(Directions for this task)
Beginning at the line that contains "left gripper left", reproduce the entries below exactly, ending with the line that contains "Mark the black office". Omit each picture.
*** Material supplied Section Begins ***
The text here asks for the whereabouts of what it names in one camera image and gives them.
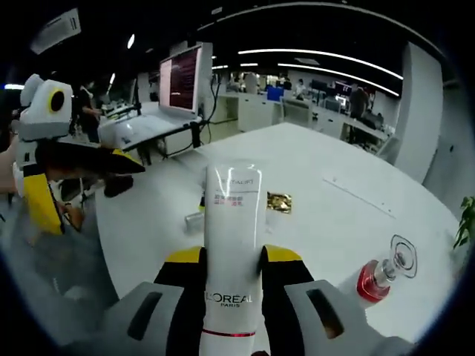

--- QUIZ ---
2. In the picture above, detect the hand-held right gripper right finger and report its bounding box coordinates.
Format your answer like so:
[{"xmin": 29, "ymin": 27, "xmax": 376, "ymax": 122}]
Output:
[{"xmin": 259, "ymin": 244, "xmax": 379, "ymax": 356}]

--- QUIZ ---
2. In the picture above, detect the large white skincare tube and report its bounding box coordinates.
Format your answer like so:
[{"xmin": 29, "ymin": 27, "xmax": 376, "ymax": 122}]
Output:
[{"xmin": 202, "ymin": 162, "xmax": 265, "ymax": 356}]

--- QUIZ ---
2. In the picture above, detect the white ceiling air conditioner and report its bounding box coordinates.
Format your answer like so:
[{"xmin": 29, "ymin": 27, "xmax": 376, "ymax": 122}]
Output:
[{"xmin": 31, "ymin": 9, "xmax": 82, "ymax": 55}]

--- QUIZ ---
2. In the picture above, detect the green potted plant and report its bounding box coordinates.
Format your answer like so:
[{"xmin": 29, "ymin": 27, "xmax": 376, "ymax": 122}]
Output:
[{"xmin": 452, "ymin": 196, "xmax": 475, "ymax": 249}]

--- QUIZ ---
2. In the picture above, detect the person's left hand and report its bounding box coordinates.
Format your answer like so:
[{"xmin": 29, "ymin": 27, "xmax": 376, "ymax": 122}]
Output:
[{"xmin": 0, "ymin": 146, "xmax": 19, "ymax": 196}]

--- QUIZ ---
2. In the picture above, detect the white skincare bottle red collar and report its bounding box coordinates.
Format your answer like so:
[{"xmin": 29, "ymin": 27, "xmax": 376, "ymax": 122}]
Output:
[{"xmin": 337, "ymin": 234, "xmax": 419, "ymax": 316}]

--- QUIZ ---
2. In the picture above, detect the row of white office desks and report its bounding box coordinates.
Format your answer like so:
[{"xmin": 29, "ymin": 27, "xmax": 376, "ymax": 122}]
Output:
[{"xmin": 218, "ymin": 92, "xmax": 390, "ymax": 148}]

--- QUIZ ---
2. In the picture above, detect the gold foil sachet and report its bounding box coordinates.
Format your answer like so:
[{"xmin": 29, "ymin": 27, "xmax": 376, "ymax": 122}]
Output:
[{"xmin": 266, "ymin": 191, "xmax": 293, "ymax": 214}]

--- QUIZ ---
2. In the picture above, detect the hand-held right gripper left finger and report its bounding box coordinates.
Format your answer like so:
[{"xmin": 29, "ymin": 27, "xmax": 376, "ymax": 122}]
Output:
[{"xmin": 102, "ymin": 246, "xmax": 208, "ymax": 356}]

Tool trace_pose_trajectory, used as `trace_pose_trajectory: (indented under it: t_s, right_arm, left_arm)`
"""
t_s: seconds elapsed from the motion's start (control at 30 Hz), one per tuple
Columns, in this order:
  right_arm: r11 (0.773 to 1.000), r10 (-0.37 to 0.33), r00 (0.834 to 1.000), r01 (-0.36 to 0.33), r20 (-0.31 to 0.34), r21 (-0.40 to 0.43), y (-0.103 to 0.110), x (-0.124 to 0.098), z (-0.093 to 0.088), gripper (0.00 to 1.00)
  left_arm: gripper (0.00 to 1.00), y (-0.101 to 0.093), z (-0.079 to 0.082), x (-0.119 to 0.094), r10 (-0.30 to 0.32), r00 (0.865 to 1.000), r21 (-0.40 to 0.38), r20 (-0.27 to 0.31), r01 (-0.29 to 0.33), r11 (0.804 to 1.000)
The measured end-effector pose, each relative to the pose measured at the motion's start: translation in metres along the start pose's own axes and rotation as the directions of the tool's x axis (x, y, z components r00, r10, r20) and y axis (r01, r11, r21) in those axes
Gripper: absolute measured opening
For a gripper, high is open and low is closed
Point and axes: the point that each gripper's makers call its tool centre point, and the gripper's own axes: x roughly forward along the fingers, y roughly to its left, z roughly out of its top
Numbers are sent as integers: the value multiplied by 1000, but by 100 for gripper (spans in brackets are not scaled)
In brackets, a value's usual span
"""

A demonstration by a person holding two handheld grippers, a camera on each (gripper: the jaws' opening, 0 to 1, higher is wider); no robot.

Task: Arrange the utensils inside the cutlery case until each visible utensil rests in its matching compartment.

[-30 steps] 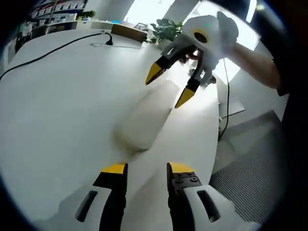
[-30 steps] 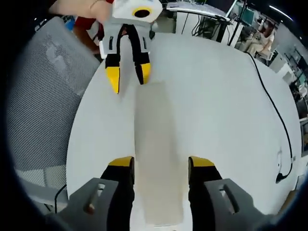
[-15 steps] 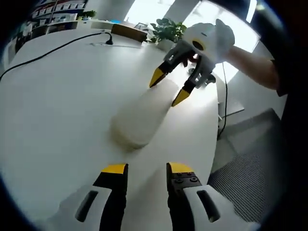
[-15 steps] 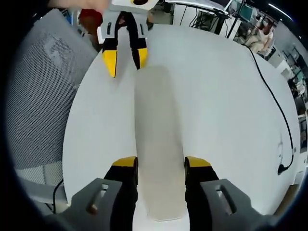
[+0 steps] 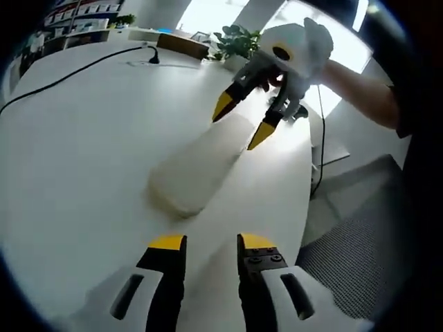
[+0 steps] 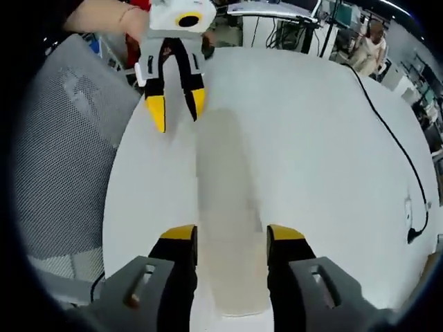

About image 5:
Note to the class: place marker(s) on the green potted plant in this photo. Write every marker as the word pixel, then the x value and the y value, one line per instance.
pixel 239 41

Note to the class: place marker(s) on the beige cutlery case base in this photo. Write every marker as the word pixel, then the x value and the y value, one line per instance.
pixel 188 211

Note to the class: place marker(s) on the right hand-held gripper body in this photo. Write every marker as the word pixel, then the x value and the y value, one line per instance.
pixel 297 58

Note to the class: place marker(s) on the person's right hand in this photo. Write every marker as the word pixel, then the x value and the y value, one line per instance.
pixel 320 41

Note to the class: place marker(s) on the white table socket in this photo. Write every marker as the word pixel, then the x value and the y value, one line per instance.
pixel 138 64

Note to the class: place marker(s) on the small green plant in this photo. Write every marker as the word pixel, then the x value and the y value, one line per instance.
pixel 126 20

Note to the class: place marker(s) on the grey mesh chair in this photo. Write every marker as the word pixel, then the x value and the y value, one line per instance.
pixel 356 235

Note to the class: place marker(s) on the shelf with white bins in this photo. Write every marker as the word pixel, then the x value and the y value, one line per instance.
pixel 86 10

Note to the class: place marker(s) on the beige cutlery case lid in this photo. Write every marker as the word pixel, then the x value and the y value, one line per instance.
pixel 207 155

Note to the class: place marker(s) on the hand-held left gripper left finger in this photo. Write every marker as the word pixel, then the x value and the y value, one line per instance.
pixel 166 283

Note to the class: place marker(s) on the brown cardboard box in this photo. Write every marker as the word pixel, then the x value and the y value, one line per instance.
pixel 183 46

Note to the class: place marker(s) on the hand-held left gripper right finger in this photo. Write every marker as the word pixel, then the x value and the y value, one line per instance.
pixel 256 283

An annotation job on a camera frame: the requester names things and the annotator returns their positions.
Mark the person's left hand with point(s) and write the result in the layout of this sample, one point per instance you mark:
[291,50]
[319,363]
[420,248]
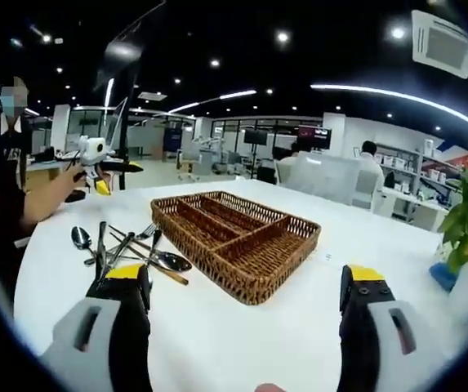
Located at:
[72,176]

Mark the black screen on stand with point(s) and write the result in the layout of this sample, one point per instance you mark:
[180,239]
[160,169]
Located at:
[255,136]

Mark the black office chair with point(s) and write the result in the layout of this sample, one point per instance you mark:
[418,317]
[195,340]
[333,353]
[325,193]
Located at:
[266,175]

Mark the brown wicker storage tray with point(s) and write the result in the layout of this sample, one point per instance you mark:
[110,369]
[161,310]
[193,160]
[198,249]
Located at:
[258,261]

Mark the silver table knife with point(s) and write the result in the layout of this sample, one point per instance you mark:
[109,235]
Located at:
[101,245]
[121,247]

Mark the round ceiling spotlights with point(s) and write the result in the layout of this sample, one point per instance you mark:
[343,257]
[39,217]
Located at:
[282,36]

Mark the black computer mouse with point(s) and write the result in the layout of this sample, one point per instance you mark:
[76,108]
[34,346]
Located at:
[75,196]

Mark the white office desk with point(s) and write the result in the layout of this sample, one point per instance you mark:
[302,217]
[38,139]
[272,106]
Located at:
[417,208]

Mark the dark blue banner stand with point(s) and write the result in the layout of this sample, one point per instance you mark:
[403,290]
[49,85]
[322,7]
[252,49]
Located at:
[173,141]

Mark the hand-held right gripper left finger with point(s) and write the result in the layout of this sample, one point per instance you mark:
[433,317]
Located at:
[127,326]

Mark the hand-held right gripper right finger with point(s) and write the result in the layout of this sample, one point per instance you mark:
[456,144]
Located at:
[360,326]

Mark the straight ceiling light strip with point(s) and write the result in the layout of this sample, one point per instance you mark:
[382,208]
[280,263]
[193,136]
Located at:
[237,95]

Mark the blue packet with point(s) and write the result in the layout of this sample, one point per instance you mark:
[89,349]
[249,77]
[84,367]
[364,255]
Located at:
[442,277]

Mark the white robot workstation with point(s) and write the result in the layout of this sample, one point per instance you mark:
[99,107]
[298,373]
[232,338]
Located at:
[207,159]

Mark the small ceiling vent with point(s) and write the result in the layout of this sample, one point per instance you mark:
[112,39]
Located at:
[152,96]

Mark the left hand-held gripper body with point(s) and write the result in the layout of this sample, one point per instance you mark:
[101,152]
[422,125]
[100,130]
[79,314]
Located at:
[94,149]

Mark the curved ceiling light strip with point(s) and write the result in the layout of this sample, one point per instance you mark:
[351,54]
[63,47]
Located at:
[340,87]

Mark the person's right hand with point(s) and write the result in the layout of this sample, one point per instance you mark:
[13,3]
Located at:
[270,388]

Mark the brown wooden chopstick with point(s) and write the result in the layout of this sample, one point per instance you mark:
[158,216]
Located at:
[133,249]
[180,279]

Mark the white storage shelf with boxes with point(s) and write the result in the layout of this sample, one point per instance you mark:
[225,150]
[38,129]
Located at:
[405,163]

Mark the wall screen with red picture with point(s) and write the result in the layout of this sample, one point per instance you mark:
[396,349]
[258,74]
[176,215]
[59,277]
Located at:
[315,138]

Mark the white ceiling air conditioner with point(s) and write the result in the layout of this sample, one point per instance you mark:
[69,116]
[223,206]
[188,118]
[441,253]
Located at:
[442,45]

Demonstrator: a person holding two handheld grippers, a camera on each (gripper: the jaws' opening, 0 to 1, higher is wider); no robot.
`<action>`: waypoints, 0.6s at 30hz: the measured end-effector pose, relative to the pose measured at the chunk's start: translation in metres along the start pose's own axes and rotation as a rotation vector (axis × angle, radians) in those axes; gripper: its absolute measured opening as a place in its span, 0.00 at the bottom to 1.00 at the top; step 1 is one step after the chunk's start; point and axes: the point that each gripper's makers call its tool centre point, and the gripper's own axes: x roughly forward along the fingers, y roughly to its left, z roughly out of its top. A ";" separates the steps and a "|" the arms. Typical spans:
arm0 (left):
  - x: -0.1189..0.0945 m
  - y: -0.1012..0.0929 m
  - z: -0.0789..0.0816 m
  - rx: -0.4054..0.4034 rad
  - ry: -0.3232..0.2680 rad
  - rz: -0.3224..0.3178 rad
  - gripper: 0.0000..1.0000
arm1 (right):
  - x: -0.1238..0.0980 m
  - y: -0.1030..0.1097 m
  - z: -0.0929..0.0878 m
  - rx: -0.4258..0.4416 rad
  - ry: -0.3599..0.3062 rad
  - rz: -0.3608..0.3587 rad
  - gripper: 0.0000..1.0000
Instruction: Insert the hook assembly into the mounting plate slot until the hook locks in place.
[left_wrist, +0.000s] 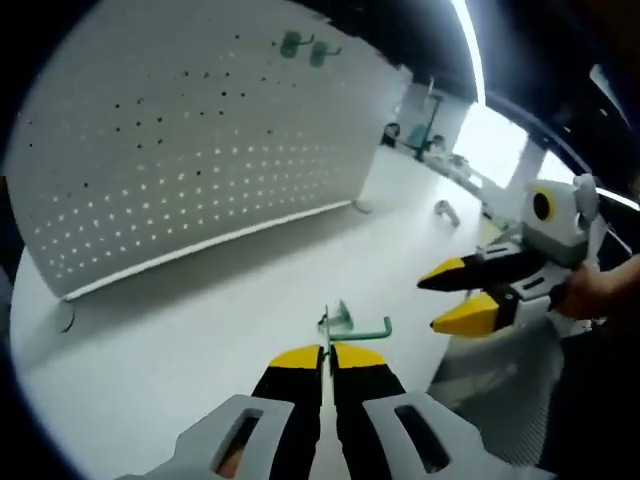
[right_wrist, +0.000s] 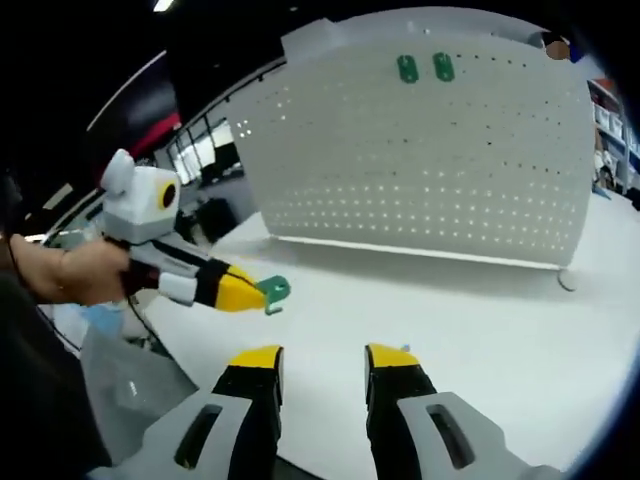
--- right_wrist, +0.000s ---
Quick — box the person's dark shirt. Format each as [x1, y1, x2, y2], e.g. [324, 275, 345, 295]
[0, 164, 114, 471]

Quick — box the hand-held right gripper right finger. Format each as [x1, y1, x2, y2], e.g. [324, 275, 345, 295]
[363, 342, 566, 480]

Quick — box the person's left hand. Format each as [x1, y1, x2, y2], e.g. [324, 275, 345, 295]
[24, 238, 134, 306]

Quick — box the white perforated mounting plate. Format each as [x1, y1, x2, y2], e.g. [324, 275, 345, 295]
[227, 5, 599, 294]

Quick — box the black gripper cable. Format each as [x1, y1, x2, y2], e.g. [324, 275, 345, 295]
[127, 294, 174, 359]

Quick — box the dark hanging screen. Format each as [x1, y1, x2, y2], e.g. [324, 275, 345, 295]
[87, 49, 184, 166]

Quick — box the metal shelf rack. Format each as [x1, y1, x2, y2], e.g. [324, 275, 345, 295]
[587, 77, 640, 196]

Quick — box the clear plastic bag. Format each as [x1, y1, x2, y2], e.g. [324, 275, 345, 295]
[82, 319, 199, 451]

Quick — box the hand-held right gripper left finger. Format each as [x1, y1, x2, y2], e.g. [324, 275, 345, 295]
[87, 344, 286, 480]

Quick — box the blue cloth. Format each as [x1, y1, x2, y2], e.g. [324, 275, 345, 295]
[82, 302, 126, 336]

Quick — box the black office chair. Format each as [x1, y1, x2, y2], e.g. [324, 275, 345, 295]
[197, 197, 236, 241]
*** Material supplied Section Ends ***
(Written response)
Note to the class: place marker(s) on the hand-held left gripper left finger in this photo. Write every marker as the word pixel, then the x value and the y value, one line per instance.
pixel 166 283

Note to the class: place marker(s) on the brown cardboard box in this photo. Write every marker as the word pixel, then the x value and the y value, one line per instance.
pixel 183 46

Note to the class: place marker(s) on the hand-held left gripper right finger in this photo. Write every marker as the word pixel, then the x value and the y value, one line per instance.
pixel 256 283

An annotation job on a camera frame: the requester names things and the annotator returns their positions.
Mark the person's left hand with point(s) and write the result in the layout of this sample, one point per instance you mark:
[291,50]
[319,363]
[420,248]
Located at:
[72,176]

Mark the black screen on stand with point(s) and write the result in the layout of this sample, one point per instance you mark:
[180,239]
[160,169]
Located at:
[255,136]

Mark the black office chair with point(s) and write the result in the layout of this sample, one point per instance you mark:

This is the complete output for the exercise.